[Opening Supplied data section]
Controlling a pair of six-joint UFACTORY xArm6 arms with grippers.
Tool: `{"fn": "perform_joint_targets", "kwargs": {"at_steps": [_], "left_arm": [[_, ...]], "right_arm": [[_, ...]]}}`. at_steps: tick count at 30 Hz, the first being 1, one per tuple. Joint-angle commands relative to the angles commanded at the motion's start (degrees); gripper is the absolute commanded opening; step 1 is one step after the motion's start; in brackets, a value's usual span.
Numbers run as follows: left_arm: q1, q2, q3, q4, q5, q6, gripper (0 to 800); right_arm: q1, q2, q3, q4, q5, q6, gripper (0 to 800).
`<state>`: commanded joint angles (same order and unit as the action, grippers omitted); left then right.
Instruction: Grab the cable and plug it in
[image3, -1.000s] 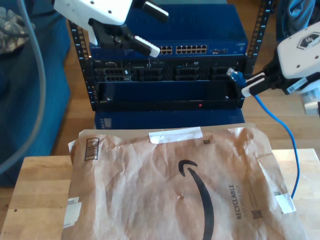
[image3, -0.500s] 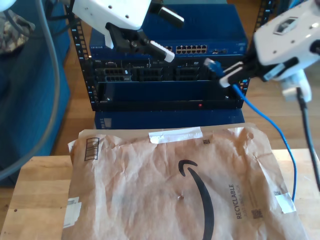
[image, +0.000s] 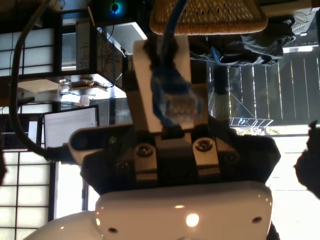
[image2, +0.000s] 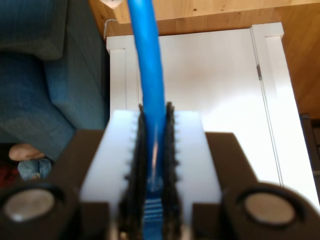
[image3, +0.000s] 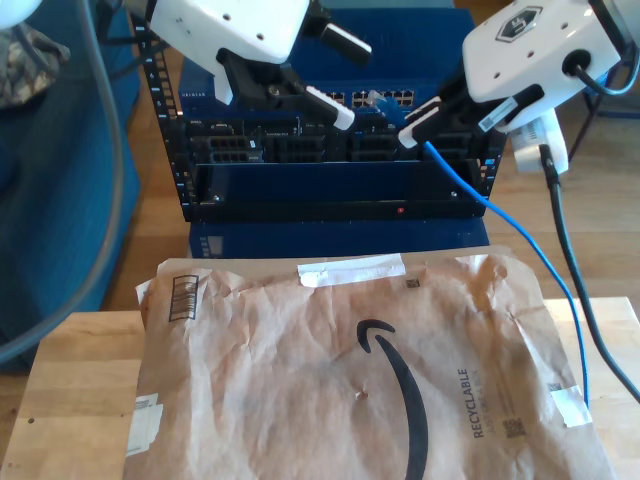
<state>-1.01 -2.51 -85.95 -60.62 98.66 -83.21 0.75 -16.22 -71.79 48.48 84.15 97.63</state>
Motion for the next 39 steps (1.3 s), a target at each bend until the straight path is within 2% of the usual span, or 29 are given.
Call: {"fn": "perform_joint_targets", "kwargs": {"at_steps": [16,29,39], "left_arm": [[0.0,0.0,-0.1,0.1,0.2,-1.8,792],[0.2,0.2,0.0,0.0,0.3,-2.5,562],[0.2,0.2,0.0,-0.1,0.3,-2.7,546]], "right_arm": [[2.0,2.2,-4.0,-0.1,-0.9,1.8,10],[2.0,2.5,-4.5,-0.3,-0.9,1.9,10],[2.0,2.6,-4.5,-0.2,-1.0,1.9,10]]}}
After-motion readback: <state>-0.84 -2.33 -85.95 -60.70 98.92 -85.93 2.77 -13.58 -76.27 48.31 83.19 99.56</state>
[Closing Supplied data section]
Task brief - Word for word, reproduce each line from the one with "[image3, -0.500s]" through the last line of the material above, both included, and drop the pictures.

Task response -
[image3, -0.500s] 
[image, +0.000s] 
[image2, +0.000s] 
[image3, +0.000s] 
<state>-1.01 -2.51 -85.95 -60.62 98.66 -83.21 0.75 -16.22 -71.79 48.48 84.15 97.63</state>
Motion for the next 39 steps (1.3 s), a target at each bend until the straight path is within 2% of the usual span, or 29 are given.
Call: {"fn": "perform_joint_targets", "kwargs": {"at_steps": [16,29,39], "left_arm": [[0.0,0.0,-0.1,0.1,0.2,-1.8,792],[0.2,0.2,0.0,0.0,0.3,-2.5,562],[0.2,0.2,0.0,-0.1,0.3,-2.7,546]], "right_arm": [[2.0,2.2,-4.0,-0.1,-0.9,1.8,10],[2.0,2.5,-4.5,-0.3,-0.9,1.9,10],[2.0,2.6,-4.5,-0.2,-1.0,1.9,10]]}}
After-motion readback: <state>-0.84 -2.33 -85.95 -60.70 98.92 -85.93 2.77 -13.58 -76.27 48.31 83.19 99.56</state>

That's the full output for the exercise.